Javier Pérez de Cuéllar
Javier Pérez de Cuéllar y de la Guerra is a Peruvian diplomat who served as the fifth Secretary-General of the United Nations from January 1, 1982 to December 31, 1991. In 1995, he ran unsuccessfully against Alberto Fujimori for President of Peru. He was President of the Council of Ministers, as well as Minister of Foreign Affairs from November 2000 until July 2001, during the turbulent period following Fujimori’s resignation over corruption charges. In September 2004, he stepped down from his position as Peru’s Ambassador to France, where he formerly resided.

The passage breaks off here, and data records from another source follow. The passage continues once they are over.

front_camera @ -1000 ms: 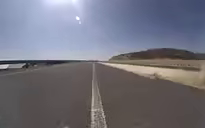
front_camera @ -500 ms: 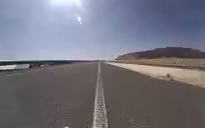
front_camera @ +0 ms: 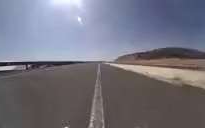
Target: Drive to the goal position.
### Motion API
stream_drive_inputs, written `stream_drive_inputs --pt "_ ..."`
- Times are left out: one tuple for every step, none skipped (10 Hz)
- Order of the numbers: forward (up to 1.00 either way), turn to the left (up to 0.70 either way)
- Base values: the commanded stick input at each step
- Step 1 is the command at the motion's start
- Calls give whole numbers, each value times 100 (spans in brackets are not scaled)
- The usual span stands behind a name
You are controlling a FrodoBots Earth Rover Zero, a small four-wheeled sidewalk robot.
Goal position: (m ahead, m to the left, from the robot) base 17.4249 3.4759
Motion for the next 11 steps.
stream_drive_inputs --pt "100 18" --pt "100 6" --pt "100 0" --pt "100 0" --pt "100 0" --pt "100 0" --pt "100 0" --pt "100 0" --pt "100 0" --pt "100 0" --pt "100 0"
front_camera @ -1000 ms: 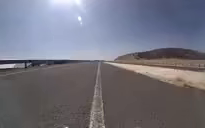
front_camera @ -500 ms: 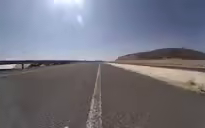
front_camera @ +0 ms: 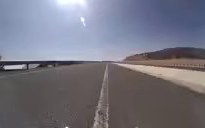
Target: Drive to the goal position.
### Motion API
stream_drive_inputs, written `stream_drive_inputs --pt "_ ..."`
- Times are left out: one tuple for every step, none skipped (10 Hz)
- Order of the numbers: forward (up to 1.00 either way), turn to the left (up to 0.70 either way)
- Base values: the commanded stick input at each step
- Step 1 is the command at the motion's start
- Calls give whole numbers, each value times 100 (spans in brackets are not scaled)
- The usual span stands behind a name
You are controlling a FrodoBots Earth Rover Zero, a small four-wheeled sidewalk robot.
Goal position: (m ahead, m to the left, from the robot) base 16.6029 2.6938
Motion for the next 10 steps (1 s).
stream_drive_inputs --pt "100 0" --pt "100 0" --pt "100 0" --pt "100 0" --pt "100 0" --pt "100 0" --pt "100 0" --pt "100 0" --pt "100 0" --pt "100 0"
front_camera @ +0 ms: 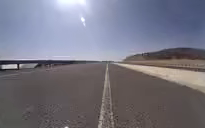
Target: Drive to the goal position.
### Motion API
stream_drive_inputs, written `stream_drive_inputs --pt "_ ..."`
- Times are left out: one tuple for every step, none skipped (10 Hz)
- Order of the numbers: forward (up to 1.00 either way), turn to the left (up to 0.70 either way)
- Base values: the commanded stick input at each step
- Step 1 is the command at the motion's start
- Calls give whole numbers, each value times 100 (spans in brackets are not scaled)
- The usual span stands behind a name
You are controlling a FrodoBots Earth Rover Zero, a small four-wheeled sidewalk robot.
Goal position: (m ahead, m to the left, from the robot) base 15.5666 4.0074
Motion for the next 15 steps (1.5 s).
stream_drive_inputs --pt "100 0" --pt "100 0" --pt "100 0" --pt "100 0" --pt "100 0" --pt "100 0" --pt "100 0" --pt "100 0" --pt "100 0" --pt "100 0" --pt "100 0" --pt "100 0" --pt "100 0" --pt "100 27" --pt "100 27"
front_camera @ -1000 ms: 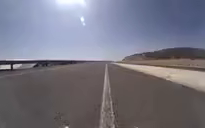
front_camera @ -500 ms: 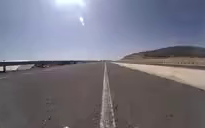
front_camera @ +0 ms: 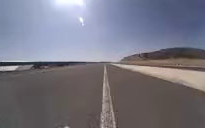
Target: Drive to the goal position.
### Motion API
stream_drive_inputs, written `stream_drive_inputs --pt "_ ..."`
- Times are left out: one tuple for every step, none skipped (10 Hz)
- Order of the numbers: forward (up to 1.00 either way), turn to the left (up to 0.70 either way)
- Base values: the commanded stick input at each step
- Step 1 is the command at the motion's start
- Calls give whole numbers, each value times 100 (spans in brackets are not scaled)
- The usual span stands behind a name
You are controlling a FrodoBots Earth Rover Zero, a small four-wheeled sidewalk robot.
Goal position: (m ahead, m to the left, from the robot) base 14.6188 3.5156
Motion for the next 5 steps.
stream_drive_inputs --pt "100 27" --pt "100 0" --pt "100 0" --pt "100 0" --pt "100 0"
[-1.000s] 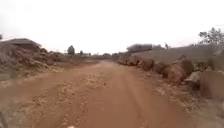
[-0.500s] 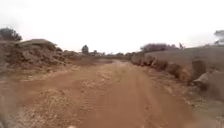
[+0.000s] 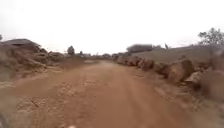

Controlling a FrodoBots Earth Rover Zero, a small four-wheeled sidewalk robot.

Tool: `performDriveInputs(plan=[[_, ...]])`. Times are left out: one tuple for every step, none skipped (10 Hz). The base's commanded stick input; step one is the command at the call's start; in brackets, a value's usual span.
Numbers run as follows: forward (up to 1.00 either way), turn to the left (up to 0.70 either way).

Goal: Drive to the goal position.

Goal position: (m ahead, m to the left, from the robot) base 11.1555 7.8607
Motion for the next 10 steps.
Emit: performDriveInputs(plan=[[0.5,-0.1],[0.5,-0.42],[0.5,-0.5],[0.5,0.0],[0.5,0.0],[0.5,0.0],[0.5,0.0],[0.5,0.0],[0.5,0.0],[0.5,0.0]])
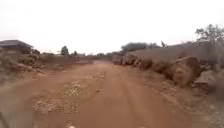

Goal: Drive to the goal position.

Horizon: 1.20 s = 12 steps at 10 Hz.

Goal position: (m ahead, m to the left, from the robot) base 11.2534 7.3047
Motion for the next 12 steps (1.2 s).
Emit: performDriveInputs(plan=[[0.5,0.0],[0.5,0.0],[0.5,0.0],[0.5,0.0],[0.5,0.0],[0.5,0.0],[0.5,0.0],[0.5,0.0],[0.5,0.0],[0.5,0.0],[0.5,0.0],[0.5,0.0]])
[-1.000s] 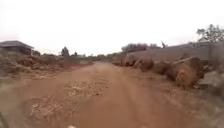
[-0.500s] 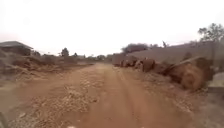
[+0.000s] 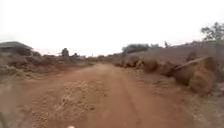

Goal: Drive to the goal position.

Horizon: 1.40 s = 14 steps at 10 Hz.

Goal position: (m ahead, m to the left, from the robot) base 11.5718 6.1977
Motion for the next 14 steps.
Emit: performDriveInputs(plan=[[0.5,0.0],[0.5,0.0],[0.5,0.0],[0.5,-0.12],[0.5,-0.41],[0.5,-0.34],[0.5,-0.11],[0.5,0.0],[0.5,0.0],[0.5,0.0],[0.5,0.0],[0.5,0.0],[0.5,0.0],[0.5,0.0]])
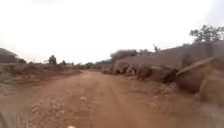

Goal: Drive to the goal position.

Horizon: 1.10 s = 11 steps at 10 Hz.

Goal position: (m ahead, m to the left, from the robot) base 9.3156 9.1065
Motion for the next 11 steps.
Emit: performDriveInputs(plan=[[0.5,0.0],[0.5,0.0],[0.5,0.0],[0.5,0.0],[0.5,0.0],[0.5,0.0],[0.5,0.0],[0.5,0.0],[0.5,0.0],[0.5,0.0],[0.5,0.0]])
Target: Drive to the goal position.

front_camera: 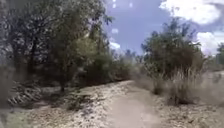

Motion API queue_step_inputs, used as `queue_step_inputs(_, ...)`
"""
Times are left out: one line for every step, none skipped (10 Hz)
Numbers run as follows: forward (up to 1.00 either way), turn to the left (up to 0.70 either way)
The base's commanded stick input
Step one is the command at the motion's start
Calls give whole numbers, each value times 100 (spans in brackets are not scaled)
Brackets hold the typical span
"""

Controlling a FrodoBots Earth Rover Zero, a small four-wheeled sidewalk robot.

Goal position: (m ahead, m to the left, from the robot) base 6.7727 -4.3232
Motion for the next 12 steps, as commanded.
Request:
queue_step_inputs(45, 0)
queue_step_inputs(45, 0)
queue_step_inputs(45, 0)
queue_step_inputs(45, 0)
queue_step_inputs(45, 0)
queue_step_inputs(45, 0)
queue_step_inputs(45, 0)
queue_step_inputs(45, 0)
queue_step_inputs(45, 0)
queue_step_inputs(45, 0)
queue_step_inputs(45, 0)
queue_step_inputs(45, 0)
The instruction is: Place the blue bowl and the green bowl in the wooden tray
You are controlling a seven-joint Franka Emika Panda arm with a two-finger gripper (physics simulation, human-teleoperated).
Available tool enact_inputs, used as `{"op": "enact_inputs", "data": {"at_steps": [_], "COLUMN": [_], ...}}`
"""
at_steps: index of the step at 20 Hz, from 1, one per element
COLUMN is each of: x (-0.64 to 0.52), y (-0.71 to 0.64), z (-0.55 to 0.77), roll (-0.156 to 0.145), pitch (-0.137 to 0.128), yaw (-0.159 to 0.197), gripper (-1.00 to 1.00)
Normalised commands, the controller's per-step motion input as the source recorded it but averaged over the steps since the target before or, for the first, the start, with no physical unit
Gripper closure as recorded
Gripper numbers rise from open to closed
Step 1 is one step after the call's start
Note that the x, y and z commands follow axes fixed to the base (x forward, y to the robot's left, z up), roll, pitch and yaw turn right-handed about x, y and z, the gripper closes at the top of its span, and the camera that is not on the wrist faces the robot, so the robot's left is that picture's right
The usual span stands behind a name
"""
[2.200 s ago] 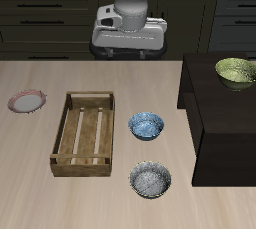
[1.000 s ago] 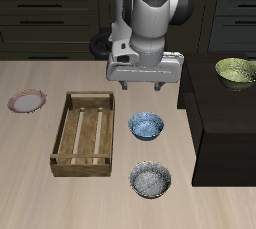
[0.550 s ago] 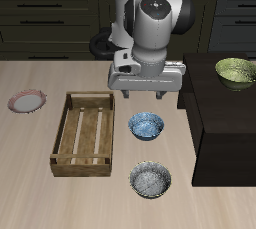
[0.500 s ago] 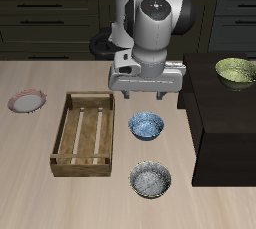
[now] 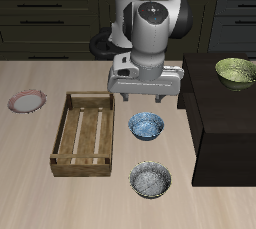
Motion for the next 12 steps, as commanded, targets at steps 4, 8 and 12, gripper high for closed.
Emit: {"op": "enact_inputs", "data": {"at_steps": [4,8,12], "x": [-0.01,-0.11,0.01], "y": [-0.03,0.0,0.04], "z": [-0.1,-0.25,-0.25], "roll": [-0.005,-0.007,0.013], "pitch": [-0.026,-0.041,0.015], "yaw": [-0.007,-0.005,-0.01], "gripper": [-1.0,-1.0,-1.0]}}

With the death of Kurt Waldheim in June 2007, he became the oldest former Secretary General of the United Nations.

Alberto Fujimori
Alberto Fujimori served as President of Peru from 28 July 1990 to 17 November 2000. A controversial figure, Fujimori has been credited with uprooting terrorism in Peru and restoring its macroeconomic stability, though his methods have drawn charges of authoritarianism and human rights violations. Even amidst his 2008 prosecution for “crimes against humanity” relating to his presidency, two-thirds of Peruvians polled voiced approval for his leadership in that period. A Peruvian of Japanese descent, Fujimori fled to Japan in 2000 amidst a corruption scandal, where he attempted to resign his presidency. His resignation was rejected by the Congress of the Republic, which preferred to remove him from office by the process of impeachment. Wanted in Peru on charges of corruption and human rights abuses, Fujimori maintained a self-imposed exile until his arrest during a visit to Chile in November 2005. He was finally extradited to face criminal charges in Peru in September 2007.

César Vallejo
César Abraham Vallejo Mendoza was a Peruvian poet. Although he published only three books of poetry during his lifetime, he is considered one of the great poetic innovators of the 20th century in any language. Thomas Merton called him “the greatest universal poet since Dante”. Always a step ahead of the literary currents, each of his books was distinct from the others and, in its own sense, revolutionary. Clayton Eshleman and José Rubia Barcia’s translation of The Complete Posthumous Poetry of César Vallejo won the National Book Award for translation in 1979. The late British poet, critic and biographer Martin Seymour-Smith, a leading authority on world literature, called Vallejo “…the greatest twentieth-century poet in any language.”

Alfredo Bryce Echenique
Alfredo Bryce Echenique is a Peruvian writer born in Lima. His first novel, Un mundo para Julius, published in 1970, became a big success and counts today as one of the classics of Latin American literature. The novel, which has since been translated into ten languages, tells the story of a young boy who grows up as the youngest of four children of a rich, Peruvian upper class family. Although Julius actually belongs to the ruling classes he feels a stronger bond with the servants which surround him and this brings him into conflict with his family. With biting irony the author exposes, through the eyes of a child, the great social differences in Peruvian society. Un mundo para Julius marked the start of an extremely productive literary career, in which he has until today written nearly twenty novels and story volumes.

Sofía Mulánovich
Sofía Mulánovich Aljovín is a Peruvian surfer. She is the first Peruvian surfer ever to win an Association of Surfing Professionals World Championship Tour event, and the first South American ever to win the World Title. In 2004, Sofía Mulánovich won three out of the six World Championship Tour events and finished the season as World Champion.

Gian Marco Zignago
Gian Marco Javier Zignago Alcóver is a singer-songwriter. He has won the Grammy Latino 2005 for the best ‘álbum Cantautor’ (Singer-Songwriter Album) and was named UNICEF Goodwill Ambassador in Peru. His mother is the well-known Peruvian actress and singer Regina Alcóver Ureta, and his father was the late Peruvian composer and singer Javier Zignago, known in the musical world as “Joe Danova”.